A problem that I often see in dealing with elderly persons or their families is that many of them have done little in the way of planning. Events just happen and little thought has been given to planning for them. Even routine legal documents like powers of attorney may not have been prepared, and very few have explored eligibility for different types of programs which might help pay for long term care, like Medicaid, VA benefits, or long term insurance. This leaves them ill-prepared for the rest of their lives. I would like to urge everyone to plan for their longer term needs. One of the most neglected and least understood planning tools for lifetime needs is the power of attorney. A power of attorney is a basic document which allows someone else to manage your financial matters if you become unable to do so. Powers of attorney are life planning tools, not estate planning tools, since they are directed to helping a person get through the rest of their life and not to distributing property when they pass away. I am convinced that there are probably fewer people with powers of attorney than with wills and in Greenville County, less than half of the estates are administered with wills. The only alternative to a power of attorney is often conservatorship, a Probate Court process to authorize a representative (often a spouse) to act on behalf of an incapacitated person.
However, conservatorship has many disadvantages. It is time-consuming and expensive (I usually tell people to plan for around $3000.00 to get started.) It is also limited. Many Probate judges authorize conservators only to perform the most basic transactions, whether they are acting for a spouse or not. Like life insurance, you have to sign a power of attorney when you don’t need it so that it will be available later when you do. If you wait until you do need it (until you aren’t able to handle your financial affairs yourself), you may not be able to sign a power of attorney because of competency issues. A power of attorney may be just a start along the road of “Life Planning” but it is often a necessary first step. Even a basic document is almost always far better than nothing. Usually it is not hard to get a power of attorney and in most cases it is not even terribly expensive. In many law offices (mine included), a power of attorney is an almost required part of an estate planning effort. If you have not already done so, I would urge everyone to secure a valid power of attorney.

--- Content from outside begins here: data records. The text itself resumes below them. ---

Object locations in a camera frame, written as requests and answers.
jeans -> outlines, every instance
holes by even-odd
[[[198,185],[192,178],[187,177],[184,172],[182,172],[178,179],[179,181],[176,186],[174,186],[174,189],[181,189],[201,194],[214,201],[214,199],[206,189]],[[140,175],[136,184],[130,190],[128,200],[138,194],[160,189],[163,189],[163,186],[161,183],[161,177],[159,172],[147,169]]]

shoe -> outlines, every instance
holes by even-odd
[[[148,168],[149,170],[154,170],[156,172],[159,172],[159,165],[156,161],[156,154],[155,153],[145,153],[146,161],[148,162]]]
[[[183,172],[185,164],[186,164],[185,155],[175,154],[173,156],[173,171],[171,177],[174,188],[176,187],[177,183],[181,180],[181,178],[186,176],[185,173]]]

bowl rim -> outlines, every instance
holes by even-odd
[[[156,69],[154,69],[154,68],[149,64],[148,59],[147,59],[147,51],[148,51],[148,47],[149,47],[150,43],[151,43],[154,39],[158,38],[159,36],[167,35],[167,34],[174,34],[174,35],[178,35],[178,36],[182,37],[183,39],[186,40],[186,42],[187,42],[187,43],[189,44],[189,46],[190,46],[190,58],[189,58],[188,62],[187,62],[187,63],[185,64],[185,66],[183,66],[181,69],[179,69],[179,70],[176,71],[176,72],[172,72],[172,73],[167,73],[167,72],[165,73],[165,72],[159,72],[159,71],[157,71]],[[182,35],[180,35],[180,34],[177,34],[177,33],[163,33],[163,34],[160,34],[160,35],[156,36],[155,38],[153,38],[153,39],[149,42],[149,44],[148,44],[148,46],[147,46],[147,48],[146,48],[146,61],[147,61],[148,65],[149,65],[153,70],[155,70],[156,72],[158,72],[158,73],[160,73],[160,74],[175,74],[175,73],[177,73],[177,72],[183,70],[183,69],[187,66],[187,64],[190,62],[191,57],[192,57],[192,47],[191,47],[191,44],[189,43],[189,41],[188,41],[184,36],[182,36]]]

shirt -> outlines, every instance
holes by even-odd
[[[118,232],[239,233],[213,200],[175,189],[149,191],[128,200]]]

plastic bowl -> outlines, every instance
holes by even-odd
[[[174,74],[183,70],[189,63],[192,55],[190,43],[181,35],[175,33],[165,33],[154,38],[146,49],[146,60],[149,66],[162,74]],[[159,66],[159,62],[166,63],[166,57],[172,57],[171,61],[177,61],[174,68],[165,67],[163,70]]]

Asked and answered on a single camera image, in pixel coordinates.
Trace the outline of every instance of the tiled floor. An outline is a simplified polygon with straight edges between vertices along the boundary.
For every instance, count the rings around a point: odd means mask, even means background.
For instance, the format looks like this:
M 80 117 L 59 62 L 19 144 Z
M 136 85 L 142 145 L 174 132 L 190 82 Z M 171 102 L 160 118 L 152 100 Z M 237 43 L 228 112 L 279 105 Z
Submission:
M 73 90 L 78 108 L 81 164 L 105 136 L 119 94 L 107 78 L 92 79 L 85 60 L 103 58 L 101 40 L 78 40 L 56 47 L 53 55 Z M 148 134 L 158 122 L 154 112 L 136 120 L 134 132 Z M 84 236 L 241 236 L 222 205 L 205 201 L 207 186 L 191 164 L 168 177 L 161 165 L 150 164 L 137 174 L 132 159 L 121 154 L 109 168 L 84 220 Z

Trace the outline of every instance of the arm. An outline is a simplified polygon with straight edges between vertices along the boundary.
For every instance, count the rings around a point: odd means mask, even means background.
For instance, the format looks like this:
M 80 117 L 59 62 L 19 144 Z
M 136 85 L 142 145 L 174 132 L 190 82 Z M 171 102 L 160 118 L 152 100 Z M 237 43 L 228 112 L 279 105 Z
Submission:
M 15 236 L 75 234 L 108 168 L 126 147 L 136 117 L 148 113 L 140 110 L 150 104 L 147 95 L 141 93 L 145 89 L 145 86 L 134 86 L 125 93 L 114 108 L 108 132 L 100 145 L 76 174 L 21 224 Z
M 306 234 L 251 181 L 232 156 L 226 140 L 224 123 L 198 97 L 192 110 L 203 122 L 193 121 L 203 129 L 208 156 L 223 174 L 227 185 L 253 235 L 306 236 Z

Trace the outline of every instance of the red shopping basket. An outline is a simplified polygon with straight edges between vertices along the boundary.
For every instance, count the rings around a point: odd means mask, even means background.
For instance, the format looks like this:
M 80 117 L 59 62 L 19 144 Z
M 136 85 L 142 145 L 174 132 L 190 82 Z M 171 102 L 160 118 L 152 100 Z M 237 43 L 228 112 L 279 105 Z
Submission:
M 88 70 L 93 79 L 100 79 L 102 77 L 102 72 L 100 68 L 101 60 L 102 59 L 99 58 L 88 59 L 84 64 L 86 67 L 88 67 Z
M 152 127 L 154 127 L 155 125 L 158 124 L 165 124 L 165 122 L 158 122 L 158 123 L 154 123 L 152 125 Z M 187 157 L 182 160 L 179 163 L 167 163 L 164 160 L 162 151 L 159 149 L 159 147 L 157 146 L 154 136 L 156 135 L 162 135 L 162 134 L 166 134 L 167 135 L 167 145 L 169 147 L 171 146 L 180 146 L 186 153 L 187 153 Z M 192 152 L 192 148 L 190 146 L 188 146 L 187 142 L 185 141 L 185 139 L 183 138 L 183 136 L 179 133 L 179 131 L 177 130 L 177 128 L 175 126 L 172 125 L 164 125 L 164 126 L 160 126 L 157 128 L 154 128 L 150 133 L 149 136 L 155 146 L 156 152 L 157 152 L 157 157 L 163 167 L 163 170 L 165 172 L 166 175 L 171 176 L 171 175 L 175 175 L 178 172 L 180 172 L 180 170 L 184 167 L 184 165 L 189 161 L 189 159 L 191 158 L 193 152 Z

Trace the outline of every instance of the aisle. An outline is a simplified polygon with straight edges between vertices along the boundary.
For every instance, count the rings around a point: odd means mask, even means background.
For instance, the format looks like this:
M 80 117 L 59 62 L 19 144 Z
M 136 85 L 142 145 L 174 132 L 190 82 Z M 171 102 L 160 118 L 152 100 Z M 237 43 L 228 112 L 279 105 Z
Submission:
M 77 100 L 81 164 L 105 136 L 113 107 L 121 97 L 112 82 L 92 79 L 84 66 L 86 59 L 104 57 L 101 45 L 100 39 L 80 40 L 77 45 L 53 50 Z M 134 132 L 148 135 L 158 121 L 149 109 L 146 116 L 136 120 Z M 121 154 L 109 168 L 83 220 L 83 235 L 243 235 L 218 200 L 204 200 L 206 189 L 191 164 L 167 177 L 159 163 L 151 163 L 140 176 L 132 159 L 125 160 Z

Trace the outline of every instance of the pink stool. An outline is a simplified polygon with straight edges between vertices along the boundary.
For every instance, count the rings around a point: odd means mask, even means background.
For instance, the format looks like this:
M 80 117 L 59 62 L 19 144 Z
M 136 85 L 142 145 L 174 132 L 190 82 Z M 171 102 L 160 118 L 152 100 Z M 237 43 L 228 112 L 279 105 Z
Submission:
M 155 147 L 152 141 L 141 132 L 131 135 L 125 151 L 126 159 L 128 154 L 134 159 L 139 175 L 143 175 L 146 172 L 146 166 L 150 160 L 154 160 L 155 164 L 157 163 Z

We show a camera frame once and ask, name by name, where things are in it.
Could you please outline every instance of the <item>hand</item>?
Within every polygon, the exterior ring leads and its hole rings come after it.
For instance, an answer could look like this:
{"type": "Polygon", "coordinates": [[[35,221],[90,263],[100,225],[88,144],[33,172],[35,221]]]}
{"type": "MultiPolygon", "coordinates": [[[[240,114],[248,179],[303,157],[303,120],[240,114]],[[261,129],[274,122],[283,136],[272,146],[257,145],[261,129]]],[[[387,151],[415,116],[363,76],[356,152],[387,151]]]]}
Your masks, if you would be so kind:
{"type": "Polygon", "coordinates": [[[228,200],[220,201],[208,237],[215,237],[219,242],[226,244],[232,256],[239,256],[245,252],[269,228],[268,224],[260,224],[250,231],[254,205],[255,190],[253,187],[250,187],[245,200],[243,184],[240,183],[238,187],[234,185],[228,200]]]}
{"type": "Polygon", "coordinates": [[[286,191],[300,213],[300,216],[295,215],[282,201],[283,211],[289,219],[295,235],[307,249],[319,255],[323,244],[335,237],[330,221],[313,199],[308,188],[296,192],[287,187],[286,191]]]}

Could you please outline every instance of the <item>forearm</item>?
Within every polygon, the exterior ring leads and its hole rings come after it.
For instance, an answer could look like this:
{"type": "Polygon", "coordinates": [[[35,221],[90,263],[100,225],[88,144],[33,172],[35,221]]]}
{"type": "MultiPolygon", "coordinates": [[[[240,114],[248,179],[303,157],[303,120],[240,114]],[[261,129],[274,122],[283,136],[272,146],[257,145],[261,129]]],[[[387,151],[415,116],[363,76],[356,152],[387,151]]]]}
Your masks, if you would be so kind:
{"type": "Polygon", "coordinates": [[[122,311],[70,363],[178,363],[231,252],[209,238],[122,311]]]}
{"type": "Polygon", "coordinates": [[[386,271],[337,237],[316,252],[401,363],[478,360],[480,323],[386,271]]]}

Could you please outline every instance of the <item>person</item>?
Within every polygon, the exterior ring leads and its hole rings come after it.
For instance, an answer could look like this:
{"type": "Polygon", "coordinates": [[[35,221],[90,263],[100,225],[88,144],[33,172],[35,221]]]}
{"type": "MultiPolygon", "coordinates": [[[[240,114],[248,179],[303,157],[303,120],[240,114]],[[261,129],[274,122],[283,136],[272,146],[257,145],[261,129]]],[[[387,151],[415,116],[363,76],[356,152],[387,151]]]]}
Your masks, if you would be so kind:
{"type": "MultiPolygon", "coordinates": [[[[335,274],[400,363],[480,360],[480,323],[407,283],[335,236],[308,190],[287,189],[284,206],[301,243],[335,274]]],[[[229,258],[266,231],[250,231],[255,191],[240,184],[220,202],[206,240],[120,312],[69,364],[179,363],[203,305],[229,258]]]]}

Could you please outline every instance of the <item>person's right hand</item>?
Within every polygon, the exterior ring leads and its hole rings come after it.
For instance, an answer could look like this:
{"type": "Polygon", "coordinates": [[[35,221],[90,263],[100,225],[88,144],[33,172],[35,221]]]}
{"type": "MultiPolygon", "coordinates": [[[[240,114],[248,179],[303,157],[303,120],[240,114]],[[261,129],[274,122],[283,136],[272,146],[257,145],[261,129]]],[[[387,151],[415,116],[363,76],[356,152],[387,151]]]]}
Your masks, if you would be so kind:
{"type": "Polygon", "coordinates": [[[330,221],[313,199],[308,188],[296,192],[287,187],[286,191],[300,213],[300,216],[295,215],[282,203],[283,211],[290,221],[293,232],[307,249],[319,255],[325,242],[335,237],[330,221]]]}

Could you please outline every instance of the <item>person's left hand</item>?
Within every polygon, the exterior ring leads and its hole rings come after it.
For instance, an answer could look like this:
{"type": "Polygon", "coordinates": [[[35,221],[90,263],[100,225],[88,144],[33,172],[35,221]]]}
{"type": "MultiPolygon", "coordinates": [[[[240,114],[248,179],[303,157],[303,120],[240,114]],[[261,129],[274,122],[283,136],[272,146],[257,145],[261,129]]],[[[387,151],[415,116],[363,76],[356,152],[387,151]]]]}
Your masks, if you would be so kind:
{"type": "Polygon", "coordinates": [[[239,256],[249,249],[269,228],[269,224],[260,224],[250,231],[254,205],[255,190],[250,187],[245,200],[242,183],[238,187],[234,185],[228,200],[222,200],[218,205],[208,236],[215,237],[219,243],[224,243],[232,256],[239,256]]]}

A problem can occur if you do not have a Power of Attorney:
- A house is often in the name of both spouses and one spouse is unable to sell the house, mortgage it or do anything with it without both spouses signing all of the documents. This protects both spouses but can interfere dramatically with their ability to do things that may be necessary, when one spouse becomes incompetent through illness, injury, or disease.
- One spouse may not be able to use the bank accounts in the name of the other spouse in the absence of a power of attorney.
- A spouse may not be able to change beneficiaries of life insurance policies, IRA’s, or other assets without a Power of Attorney.
- Financially, without a power of attorney everything just stops, and it is often hard to do anything with assets in the affected spouse’s name.